La Cimberio è una squadra Rok
Recalcati elogia il play croato e quelli che non compaiono nelle statistiche. La Lottomatica si mette in discussione sul pick and roll
La Cimberio ha rischiato di buttare alle ortiche una partita già vinta, se non fosse per un finale dove Rok Stipcevic, play biancorosso, è salito in cattedra con la sua velocità e la sua tranquillità dalla lunetta. La squadra ha affidato al play croato la palla più difficile e lui ha messo al sicuro il risultato battendosi il petto ad ogni tiro libero realizzato. «Rok ha un ritmo che noi dobbiamo ancora metabolizzare – commenta a caldo Recalcati – perché è molto accelerato: lui ti dà ritmo e tranquillità e non è un caso che la squadra ha deciso che la palla sul finale doveva averla lui».
A sentire i due allenatori e soprattutto Angelo Gigli, centro della Lottomatica, la partita l’ha vinta la squadra che ha reagito in modo corale. Da una parte, dunque, la Cimberio che per dirla alla Recalcati è «una squadra viva, che partecipa, parla e che non è lì solo ad eseguire. Una squadra in cui i giocatori si danno una mano l’uno con l’altro». Dall’altra la Lottomatica che, per dirla alla Gigli, «deve parlare di più in settimana per capire cosa vuole l’allenatore, perché subisce troppi punti sul pick and roll e deve sempre sperare in una rotazione che arrivi. Il pick and roll è uno dei punti deboli della Lottomatica già evidenziato a Cremona, dove l’abbiamo subito troppo».
Recalcati nell’analizzare tempo per tempo la partita individua il punto debole della Cimberio nell’incapacità di coniugare intensità e lucidità. «Abbiamo giocato un secondo e un terzo quarto molto bene.
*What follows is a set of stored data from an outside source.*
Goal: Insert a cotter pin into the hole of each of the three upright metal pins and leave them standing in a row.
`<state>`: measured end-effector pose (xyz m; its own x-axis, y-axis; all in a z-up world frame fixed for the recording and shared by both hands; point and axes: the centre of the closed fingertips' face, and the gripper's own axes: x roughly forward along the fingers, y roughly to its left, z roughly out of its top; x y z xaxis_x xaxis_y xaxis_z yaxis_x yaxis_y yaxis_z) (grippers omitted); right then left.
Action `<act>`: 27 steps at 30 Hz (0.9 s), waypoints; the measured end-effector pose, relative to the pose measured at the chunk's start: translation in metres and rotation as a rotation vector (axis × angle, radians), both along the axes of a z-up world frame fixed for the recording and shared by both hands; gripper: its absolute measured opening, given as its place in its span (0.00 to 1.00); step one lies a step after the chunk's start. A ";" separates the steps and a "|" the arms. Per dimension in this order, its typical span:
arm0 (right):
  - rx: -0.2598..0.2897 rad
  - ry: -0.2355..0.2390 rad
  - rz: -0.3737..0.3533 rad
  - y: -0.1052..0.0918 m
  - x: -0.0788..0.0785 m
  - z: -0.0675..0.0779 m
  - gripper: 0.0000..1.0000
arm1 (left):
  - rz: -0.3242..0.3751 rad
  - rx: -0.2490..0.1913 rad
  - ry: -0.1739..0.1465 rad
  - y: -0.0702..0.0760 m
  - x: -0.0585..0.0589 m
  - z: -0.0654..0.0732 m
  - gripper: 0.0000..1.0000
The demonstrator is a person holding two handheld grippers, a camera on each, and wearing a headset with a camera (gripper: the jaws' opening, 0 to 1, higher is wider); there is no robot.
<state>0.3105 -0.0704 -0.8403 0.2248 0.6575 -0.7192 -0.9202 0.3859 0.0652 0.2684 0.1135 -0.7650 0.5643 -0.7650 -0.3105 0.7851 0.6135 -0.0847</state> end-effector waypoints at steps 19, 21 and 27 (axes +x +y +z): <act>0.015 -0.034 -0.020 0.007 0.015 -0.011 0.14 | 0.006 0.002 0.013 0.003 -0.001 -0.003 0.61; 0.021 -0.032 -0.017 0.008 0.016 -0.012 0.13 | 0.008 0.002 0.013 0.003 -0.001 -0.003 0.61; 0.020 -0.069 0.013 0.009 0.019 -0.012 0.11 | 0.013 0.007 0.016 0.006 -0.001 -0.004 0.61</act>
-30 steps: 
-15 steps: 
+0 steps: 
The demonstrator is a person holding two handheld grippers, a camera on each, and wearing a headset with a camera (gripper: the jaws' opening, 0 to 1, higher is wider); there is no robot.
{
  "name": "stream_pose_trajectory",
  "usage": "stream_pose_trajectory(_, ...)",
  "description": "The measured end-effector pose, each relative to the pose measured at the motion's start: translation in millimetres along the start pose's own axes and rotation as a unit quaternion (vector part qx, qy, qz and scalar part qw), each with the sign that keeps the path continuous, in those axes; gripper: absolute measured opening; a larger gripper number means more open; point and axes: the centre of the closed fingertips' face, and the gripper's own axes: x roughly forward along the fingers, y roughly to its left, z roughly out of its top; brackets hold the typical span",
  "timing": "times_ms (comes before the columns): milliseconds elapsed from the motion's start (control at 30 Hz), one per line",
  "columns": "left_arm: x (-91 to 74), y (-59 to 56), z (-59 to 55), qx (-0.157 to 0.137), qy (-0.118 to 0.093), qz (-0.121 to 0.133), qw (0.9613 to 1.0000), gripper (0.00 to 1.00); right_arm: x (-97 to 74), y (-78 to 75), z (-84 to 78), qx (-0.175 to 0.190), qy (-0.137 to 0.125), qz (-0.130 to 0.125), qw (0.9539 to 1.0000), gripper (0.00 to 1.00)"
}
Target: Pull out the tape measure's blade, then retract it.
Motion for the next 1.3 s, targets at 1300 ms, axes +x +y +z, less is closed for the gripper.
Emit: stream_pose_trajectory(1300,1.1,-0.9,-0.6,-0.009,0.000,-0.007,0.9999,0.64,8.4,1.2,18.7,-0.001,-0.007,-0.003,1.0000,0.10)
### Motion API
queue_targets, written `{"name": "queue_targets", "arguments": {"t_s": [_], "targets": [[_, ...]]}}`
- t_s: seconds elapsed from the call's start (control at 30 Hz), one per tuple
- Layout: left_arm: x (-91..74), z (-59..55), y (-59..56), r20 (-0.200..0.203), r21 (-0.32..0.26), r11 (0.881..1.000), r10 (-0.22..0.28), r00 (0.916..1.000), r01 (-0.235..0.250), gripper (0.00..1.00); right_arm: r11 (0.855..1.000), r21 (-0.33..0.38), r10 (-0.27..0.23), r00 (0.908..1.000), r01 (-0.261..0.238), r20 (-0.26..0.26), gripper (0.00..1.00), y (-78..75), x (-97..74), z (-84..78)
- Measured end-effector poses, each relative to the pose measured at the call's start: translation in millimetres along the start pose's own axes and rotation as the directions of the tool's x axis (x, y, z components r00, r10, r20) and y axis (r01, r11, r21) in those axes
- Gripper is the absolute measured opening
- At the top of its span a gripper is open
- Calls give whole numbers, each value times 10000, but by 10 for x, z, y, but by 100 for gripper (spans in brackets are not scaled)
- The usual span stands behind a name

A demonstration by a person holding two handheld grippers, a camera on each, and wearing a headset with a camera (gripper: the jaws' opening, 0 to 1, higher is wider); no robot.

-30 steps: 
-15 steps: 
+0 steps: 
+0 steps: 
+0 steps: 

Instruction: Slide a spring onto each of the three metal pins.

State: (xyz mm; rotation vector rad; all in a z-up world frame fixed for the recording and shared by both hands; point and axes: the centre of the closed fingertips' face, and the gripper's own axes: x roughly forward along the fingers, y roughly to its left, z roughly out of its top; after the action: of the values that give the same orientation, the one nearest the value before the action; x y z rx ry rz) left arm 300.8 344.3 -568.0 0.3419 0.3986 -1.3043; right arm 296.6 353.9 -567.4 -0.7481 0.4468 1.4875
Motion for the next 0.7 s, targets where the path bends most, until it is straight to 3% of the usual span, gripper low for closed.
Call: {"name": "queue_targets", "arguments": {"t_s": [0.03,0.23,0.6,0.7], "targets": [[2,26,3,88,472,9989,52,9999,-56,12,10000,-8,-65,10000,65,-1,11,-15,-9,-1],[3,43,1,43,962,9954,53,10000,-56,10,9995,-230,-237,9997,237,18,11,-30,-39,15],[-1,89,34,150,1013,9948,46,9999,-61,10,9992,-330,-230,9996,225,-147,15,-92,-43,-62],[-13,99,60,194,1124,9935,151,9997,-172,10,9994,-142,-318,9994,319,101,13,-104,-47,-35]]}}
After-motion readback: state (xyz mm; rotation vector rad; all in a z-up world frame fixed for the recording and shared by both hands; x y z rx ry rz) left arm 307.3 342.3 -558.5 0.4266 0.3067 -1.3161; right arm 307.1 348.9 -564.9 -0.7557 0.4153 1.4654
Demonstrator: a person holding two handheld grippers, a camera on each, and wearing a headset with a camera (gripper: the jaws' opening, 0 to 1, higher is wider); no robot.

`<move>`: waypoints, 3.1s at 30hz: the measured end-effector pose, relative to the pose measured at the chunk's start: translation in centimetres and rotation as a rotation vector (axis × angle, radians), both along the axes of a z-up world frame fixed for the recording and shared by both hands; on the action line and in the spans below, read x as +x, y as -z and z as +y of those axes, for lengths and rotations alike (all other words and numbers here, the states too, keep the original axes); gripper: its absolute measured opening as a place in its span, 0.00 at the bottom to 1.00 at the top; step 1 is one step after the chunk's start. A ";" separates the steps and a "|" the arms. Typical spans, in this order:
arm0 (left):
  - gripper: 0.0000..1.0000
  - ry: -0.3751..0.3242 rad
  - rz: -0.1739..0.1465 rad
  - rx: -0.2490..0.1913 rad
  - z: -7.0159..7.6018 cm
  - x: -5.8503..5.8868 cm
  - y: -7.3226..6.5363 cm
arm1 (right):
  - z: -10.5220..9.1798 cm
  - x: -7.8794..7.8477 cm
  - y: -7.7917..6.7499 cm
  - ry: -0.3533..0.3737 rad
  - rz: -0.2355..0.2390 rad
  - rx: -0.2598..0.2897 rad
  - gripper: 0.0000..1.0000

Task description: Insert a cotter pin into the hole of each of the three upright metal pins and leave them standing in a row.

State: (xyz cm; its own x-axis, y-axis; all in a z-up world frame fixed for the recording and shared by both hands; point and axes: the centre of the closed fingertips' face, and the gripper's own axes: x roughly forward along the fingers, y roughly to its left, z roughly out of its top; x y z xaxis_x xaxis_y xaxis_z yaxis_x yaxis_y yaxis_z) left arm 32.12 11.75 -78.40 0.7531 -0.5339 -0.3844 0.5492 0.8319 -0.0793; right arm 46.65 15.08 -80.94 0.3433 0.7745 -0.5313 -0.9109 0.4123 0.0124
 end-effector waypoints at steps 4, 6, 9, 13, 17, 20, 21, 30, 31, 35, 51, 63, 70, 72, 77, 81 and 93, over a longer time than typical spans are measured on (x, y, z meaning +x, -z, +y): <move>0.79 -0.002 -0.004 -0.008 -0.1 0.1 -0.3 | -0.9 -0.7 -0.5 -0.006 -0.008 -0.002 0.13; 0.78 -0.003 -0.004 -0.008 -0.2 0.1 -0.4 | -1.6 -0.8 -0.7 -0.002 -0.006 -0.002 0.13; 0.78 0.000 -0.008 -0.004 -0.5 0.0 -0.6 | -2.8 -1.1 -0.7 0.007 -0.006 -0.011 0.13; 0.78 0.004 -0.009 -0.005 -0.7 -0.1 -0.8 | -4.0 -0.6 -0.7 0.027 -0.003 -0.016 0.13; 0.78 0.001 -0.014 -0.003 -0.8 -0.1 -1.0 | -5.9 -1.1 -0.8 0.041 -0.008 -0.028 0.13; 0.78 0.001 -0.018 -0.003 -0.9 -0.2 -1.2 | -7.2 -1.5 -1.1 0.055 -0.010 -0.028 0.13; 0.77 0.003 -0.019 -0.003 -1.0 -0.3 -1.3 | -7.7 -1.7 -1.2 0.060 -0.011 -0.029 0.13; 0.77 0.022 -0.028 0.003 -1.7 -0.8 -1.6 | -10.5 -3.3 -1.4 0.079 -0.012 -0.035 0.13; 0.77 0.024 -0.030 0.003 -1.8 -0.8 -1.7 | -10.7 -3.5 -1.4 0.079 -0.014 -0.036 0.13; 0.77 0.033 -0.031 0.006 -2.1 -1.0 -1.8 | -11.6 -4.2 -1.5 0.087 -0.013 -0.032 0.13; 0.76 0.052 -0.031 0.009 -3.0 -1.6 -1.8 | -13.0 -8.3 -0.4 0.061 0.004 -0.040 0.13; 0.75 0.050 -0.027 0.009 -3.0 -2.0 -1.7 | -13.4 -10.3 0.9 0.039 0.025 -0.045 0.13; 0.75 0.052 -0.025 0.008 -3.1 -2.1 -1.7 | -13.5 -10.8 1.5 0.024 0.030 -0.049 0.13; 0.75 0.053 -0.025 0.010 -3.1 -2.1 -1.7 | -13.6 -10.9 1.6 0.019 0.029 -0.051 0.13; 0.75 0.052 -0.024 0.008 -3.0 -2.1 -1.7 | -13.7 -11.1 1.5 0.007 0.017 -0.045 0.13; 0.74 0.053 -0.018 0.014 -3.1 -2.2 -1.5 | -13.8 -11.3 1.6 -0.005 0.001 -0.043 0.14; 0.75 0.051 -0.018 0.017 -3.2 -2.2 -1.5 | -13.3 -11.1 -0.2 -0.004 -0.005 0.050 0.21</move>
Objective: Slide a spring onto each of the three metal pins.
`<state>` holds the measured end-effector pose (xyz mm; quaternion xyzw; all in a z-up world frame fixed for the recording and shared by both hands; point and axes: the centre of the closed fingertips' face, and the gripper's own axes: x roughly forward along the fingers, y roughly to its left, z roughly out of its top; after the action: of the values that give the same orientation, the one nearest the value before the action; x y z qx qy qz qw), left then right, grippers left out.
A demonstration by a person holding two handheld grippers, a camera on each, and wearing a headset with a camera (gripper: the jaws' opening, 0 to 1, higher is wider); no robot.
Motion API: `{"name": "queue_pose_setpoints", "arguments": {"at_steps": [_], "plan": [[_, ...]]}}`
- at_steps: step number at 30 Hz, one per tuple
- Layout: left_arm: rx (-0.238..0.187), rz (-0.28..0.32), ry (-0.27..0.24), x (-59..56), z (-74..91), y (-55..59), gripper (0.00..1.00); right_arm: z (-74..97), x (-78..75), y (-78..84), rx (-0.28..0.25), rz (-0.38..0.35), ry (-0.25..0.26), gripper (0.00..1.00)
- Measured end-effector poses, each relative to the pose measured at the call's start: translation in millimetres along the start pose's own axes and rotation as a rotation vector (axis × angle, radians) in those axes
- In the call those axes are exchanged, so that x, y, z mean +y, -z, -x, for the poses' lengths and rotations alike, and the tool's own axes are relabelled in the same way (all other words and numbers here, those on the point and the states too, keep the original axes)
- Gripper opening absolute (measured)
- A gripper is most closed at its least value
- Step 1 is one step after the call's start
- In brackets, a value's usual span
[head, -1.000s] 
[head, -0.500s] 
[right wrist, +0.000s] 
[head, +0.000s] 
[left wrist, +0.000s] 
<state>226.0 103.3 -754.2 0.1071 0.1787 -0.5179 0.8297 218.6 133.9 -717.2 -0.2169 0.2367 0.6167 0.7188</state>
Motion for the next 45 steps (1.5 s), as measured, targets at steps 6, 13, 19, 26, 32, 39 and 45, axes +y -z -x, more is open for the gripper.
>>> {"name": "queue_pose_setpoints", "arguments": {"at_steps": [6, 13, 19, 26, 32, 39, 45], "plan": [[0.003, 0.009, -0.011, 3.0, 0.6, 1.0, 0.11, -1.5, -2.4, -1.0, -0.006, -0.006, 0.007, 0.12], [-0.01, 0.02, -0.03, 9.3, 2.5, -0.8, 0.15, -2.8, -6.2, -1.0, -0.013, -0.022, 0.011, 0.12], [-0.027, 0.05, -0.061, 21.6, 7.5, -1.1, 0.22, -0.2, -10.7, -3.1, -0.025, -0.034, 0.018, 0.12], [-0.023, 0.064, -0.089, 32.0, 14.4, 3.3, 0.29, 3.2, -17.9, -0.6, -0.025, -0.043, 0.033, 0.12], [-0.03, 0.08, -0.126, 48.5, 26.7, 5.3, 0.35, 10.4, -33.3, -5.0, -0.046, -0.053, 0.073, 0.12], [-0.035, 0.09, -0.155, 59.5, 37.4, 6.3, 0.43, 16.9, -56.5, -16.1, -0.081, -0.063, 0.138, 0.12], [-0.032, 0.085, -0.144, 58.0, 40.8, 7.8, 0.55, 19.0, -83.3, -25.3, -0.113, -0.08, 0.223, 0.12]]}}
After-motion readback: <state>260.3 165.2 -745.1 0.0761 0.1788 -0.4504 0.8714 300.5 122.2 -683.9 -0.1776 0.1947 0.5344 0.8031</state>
Nel secondo abbiamo segnato la partita con la nostra difesa che ha compensato una percentuale non eccelsa da tre. Nel Terzo quarto siamo stati molto fluidi in attacco e meno determinati in difesa. Nell’ultimo quarto ci siamo persi sul fallo antisportivo di Fajardo e lì abbiamo preso trenta punti, sembra un destino con Roma. A quel punto loro ci hanno creduto e hanno trovato il miglior Smith. Oggi però vorrei sottolineare anche la partita di Demartini e Galanda, che hanno inciso molto di più di quanto appare dalle statistiche. I loro minuti sono stati fondamentali perché entrambi si sono messi al servizio della squadra facendola rifiatare, tra l’altro nel momento in cui Goss era carico di falli, quindi nell’economia della partita hanno inciso moltissimo. Infine, vorrei dire che se il nostro lavoro difensivo sta riuscendo, bisogna fare un plauso a Guido Saibene che dall’inizio della stagione sta lavorando su questo aspetto».
Sasa Filipvoski esordisce da signore, con le congratulazioni a Carlo Recalcati: «Sembra più giovane anno dopo anno». Poi attacca con l’analisi impietosa della partita. «Abbiamo giocato solo un tempo, facendo molti errori. Ha prevalso il panico e i giocatori di grande esperienza della Cimberio ci hanno punito soprattutto sul pick and roll».
Varese ha messo molta intensità difensiva, aspetto sofferto dai “talenti” della Lottomatica. «Il ritorno tardivo di Smith è dovuto al fatto che la Cimberio ha impostato la gara sull’intensità fisica, prosciugando le nostre risorse offensive. E Charles ne ha risentito. Ma nel momento giust, appena ha potuto rientrare in partita, lo ha fatto, permettendoci l’aggancio. I troppi liberi sbagliati hanno fatto il resto. Così è la vita».